As the snack grew famous, numerous eateries began selling Xiasha shaomai. The plaintiff, a recognized inheritor of the heritage craft and owner of word & graphic trademarks covering "Xiasha", together with its authorized operator, claimed exclusive rights to the mark. They filed a lawsuit against two local restaurants, alleging use of phrases such as "Xiasha Old Street Soup-filled Shaomai" and "Xiasha Shaomai" on store signs and packaging constituted trademark infringement and unfair competition, claiming over 4.7 million yuan in compensation.
The defendants argued that "Xiasha" is merely a place name, and Xiasha shaomai is a centuries-old local snack that cannot be monopolized by one brand.

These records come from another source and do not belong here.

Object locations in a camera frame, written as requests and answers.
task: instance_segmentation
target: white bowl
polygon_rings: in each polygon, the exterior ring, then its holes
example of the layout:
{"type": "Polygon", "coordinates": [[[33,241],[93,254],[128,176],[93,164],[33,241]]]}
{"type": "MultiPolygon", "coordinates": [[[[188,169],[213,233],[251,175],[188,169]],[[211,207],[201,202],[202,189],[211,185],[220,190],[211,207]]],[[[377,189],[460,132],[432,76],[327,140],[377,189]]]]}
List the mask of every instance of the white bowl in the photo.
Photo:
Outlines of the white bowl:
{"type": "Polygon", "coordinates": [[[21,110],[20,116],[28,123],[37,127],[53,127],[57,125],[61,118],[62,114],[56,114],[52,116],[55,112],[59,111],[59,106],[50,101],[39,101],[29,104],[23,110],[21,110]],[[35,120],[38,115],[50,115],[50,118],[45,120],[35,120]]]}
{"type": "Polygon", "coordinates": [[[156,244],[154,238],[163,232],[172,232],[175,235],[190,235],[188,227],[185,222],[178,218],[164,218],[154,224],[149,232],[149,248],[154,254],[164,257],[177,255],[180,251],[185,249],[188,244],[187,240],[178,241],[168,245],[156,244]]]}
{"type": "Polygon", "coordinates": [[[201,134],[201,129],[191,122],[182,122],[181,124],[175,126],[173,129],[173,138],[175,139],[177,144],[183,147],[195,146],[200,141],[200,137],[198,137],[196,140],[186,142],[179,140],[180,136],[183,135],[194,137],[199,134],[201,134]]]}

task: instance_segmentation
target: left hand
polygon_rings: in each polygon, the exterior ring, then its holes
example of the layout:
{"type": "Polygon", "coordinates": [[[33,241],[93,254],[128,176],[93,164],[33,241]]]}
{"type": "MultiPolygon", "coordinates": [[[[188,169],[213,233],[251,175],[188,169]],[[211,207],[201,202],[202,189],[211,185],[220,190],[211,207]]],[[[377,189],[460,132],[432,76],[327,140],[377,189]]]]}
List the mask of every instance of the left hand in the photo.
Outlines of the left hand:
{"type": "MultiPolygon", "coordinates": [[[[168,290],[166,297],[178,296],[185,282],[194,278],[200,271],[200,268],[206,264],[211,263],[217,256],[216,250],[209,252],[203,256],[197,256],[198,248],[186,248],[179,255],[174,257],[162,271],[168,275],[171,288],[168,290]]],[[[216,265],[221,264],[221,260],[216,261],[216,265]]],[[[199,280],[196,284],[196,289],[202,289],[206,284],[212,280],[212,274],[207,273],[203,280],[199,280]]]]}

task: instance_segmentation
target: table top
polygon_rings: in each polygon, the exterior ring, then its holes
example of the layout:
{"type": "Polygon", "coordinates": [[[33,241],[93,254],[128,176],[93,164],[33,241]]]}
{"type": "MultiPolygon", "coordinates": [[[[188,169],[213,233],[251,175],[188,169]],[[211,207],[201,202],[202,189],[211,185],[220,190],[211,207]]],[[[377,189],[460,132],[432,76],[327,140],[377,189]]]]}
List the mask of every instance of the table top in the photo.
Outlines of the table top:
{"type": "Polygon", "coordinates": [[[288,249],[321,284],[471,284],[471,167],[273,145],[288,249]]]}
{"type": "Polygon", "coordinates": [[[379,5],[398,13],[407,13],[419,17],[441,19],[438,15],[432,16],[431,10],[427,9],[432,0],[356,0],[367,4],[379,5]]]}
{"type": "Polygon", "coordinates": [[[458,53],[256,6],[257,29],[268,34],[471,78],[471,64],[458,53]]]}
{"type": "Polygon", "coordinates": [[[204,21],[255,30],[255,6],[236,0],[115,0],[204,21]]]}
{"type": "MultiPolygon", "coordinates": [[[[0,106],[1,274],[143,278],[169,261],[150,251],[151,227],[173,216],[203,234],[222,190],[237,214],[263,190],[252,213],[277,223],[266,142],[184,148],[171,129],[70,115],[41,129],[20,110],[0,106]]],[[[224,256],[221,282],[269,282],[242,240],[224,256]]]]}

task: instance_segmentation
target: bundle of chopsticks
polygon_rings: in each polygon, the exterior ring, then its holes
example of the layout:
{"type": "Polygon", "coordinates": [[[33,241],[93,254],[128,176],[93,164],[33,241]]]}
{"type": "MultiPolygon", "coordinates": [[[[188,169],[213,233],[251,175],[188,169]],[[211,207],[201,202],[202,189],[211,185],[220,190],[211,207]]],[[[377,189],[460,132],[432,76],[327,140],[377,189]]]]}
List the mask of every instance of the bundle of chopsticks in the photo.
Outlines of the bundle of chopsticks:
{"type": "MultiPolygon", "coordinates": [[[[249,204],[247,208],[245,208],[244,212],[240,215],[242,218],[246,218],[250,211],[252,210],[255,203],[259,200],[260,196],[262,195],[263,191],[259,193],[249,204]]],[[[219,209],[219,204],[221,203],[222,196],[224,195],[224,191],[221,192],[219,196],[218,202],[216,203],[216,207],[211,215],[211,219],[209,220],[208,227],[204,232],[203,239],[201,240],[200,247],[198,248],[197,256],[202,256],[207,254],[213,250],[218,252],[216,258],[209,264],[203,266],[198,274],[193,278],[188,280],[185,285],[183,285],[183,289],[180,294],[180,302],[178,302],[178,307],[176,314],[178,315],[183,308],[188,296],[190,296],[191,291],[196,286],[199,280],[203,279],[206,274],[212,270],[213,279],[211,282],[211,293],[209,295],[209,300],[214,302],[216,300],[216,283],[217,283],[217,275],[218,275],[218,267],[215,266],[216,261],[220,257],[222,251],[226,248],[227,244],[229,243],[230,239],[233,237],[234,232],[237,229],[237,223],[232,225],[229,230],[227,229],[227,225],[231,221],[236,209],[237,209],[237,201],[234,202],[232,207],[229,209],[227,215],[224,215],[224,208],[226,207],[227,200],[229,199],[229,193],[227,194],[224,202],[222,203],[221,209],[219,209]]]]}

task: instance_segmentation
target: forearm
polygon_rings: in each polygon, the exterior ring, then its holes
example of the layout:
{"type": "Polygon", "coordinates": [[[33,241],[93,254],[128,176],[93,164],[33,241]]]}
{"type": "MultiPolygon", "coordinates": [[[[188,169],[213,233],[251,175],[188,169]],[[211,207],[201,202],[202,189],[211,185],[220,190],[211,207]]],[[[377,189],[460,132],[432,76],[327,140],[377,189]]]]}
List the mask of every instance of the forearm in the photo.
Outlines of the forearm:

II. Three-Dimensional Judicial Analysis Ruling Out Infringement

Instead of a simplistic judgment, the court analyzed the case from three dimensions:
  1. Purpose of use: Descriptive geographic indication rather than free-riding
    The defendants printed "Xiasha Old Street Soup-filled Shaomai" on signs and packaging only to indicate the product’s origin, acting as bona fide descriptive use instead of identifying their own brand.
  2. Manner of use: No prominent highlighting of the disputed word
    The defendants only used "Xiasha" as necessary geographic description without emphasizing it. They prominently displayed their own authorized trademark "Hehuating" and clear origin information on packages and price lists, with no intention to ride on the plaintiff’s brand goodwill.
  3. Consequence of use: No likelihood of consumer confusion
    Consumers purchase the snack for its regional characteristic rather than the plaintiff’s brand. With the defendants’ independent trademark clearly marked, ordinary buyers would not mistakenly associate their products with the plaintiff’s business.
The court ruled no trademark infringement existed. The packaging, signage colors, graphics and text of the two parties are distinctly different and unlikely to confuse the public. All claims of the plaintiff were dismissed. The plaintiff later withdrew its appeal, and the first-instance judgment has taken legal effect.

III. Judge’s Interpretation: Trademarks Cannot Serve as a Tool to Monopolize Public Resources

Wang Xiao, judge of the IP Tribunal of Pudong District People’s Court, stated that intangible cultural heritage carries collective historical memories and cultural genes, qualifying as public cultural resources.
The judgment balances trademark protection and public interests: it safeguards legitimate trademark rights while clarifying that trademark rights have clear boundaries. For heritage names with established regional public recognition, exclusive monopolization by a single entity shall be prohibited.

IV. Core Case Takeaways

  1. Geographic trademarks feature weak distinctiveness with limited protection scope
    Merchants may lawfully use geographic place names to describe product origins without malicious free-riding or consumer confusion. Trademark registration of a place name does not grant the right to ban local producers from referencing the location.
  2. Intangible cultural heritage belongs to the public and cannot be monopolized
    The craft of Xiasha shaomai is dual-level intangible cultural heritage. Its core value lies in inheritance and popularization, not exclusive private possession. Being a heritage inheritor does not entitle one to full exclusive rights over the heritage name.
  3. Trademark enforcement must stay within legal boundaries
    Though trademark rights are private rights, their exercise shall not harm public interests. Courts will reject attempts to monopolize public cultural resources via trademark registration.

Conclusion

The plaintiff’s 4.7-million-yuan compensation claim was fully rejected with zero damages awarded. The case draws a clear legal line: trademarks enjoy legal protection, yet cannot be used to enclose public cultural resources.
Xiasha shaomai is a collective culinary treasure created by local residents over hundreds of years. The intangible cultural heritage belongs to the public, not a private exclusive business asset.